* Work instructions: The data below is to be returned in full and exactly.

* Data provided:
==============================
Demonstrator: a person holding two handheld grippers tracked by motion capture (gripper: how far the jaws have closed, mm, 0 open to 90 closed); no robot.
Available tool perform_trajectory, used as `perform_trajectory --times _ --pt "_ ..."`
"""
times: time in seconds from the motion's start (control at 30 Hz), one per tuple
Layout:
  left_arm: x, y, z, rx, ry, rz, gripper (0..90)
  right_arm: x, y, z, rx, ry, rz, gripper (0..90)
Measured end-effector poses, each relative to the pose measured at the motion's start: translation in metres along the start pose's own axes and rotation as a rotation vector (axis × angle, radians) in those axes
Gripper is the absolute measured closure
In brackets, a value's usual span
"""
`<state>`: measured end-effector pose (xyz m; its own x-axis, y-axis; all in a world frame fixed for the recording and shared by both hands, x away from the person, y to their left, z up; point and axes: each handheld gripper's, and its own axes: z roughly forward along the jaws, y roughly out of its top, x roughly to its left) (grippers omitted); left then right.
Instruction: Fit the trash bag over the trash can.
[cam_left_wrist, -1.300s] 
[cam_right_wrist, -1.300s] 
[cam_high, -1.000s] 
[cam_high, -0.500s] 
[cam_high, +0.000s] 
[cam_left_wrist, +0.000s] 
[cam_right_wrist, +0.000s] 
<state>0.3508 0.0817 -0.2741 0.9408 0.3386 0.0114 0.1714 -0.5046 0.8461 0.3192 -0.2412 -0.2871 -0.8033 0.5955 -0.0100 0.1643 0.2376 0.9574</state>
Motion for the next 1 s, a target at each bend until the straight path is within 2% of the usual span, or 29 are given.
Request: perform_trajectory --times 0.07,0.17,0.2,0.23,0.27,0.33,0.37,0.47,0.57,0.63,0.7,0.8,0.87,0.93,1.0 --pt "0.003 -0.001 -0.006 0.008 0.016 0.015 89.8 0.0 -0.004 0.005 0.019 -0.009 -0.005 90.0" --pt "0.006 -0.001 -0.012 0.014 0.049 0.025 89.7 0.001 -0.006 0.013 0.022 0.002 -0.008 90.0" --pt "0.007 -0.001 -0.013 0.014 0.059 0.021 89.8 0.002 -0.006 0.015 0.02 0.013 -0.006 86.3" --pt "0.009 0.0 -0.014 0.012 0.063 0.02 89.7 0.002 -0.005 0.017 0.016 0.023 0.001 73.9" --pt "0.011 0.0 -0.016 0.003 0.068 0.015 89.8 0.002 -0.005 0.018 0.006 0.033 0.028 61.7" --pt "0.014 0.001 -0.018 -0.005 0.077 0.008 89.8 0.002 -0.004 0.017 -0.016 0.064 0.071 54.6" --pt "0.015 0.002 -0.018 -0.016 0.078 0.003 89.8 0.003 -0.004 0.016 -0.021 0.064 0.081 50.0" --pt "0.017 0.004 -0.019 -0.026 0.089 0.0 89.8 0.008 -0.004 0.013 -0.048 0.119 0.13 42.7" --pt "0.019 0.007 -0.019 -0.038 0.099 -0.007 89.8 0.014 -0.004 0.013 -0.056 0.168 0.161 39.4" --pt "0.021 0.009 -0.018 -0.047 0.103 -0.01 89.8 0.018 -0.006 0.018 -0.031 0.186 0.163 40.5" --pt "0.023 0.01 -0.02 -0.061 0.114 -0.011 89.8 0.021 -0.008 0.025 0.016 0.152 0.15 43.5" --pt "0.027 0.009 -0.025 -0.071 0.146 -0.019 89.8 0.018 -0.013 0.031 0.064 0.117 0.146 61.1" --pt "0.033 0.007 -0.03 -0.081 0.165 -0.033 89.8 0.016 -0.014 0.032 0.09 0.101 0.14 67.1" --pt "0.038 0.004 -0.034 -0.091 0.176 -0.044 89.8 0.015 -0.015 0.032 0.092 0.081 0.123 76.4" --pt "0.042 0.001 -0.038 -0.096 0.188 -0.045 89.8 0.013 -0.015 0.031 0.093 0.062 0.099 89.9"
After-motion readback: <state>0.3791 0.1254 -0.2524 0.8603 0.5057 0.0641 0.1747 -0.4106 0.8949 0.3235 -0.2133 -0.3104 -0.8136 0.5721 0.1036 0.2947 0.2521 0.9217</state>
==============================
* Exercise response:
Demonstrator: a person holding two handheld grippers tracked by motion capture (gripper: how far the jaws have closed, mm, 0 open to 90 closed); no robot.
Available tool perform_trajectory, used as `perform_trajectory --times _ --pt "_ ..."`
"""
times: time in seconds from the motion's start (control at 30 Hz), one per tuple
Layout:
  left_arm: x, y, z, rx, ry, rz, gripper (0..90)
  right_arm: x, y, z, rx, ry, rz, gripper (0..90)
Measured end-effector poses, each relative to the pose measured at the motion's start: translation in metres along the start pose's own axes and rotation as a rotation vector (axis × angle, radians) in those axes
Gripper is the absolute measured closure
In brackets, a value's usual span
"""
`<state>`: measured end-effector pose (xyz m; its own x-axis, y-axis; all in a world frame fixed for the recording and shared by both hands, x away from the person, y to their left, z up; point and axes: each handheld gripper's, and its own axes: z roughly forward along the jaws, y roughly out of its top, x roughly to its left) (grippers omitted); left then right.
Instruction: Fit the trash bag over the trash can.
[cam_left_wrist, -1.300s] 
[cam_right_wrist, -1.300s] 
[cam_high, -1.000s] 
[cam_high, -0.500s] 
[cam_high, +0.000s] 
[cam_left_wrist, +0.000s] 
[cam_right_wrist, +0.000s] 
<state>0.3508 0.0817 -0.2741 0.9408 0.3386 0.0114 0.1714 -0.5046 0.8461 0.3192 -0.2412 -0.2871 -0.8033 0.5955 -0.0100 0.1643 0.2376 0.9574</state>
Motion for the next 1 s, a target at each bend until the straight path is within 2% of the usual span, or 29 are given.
Request: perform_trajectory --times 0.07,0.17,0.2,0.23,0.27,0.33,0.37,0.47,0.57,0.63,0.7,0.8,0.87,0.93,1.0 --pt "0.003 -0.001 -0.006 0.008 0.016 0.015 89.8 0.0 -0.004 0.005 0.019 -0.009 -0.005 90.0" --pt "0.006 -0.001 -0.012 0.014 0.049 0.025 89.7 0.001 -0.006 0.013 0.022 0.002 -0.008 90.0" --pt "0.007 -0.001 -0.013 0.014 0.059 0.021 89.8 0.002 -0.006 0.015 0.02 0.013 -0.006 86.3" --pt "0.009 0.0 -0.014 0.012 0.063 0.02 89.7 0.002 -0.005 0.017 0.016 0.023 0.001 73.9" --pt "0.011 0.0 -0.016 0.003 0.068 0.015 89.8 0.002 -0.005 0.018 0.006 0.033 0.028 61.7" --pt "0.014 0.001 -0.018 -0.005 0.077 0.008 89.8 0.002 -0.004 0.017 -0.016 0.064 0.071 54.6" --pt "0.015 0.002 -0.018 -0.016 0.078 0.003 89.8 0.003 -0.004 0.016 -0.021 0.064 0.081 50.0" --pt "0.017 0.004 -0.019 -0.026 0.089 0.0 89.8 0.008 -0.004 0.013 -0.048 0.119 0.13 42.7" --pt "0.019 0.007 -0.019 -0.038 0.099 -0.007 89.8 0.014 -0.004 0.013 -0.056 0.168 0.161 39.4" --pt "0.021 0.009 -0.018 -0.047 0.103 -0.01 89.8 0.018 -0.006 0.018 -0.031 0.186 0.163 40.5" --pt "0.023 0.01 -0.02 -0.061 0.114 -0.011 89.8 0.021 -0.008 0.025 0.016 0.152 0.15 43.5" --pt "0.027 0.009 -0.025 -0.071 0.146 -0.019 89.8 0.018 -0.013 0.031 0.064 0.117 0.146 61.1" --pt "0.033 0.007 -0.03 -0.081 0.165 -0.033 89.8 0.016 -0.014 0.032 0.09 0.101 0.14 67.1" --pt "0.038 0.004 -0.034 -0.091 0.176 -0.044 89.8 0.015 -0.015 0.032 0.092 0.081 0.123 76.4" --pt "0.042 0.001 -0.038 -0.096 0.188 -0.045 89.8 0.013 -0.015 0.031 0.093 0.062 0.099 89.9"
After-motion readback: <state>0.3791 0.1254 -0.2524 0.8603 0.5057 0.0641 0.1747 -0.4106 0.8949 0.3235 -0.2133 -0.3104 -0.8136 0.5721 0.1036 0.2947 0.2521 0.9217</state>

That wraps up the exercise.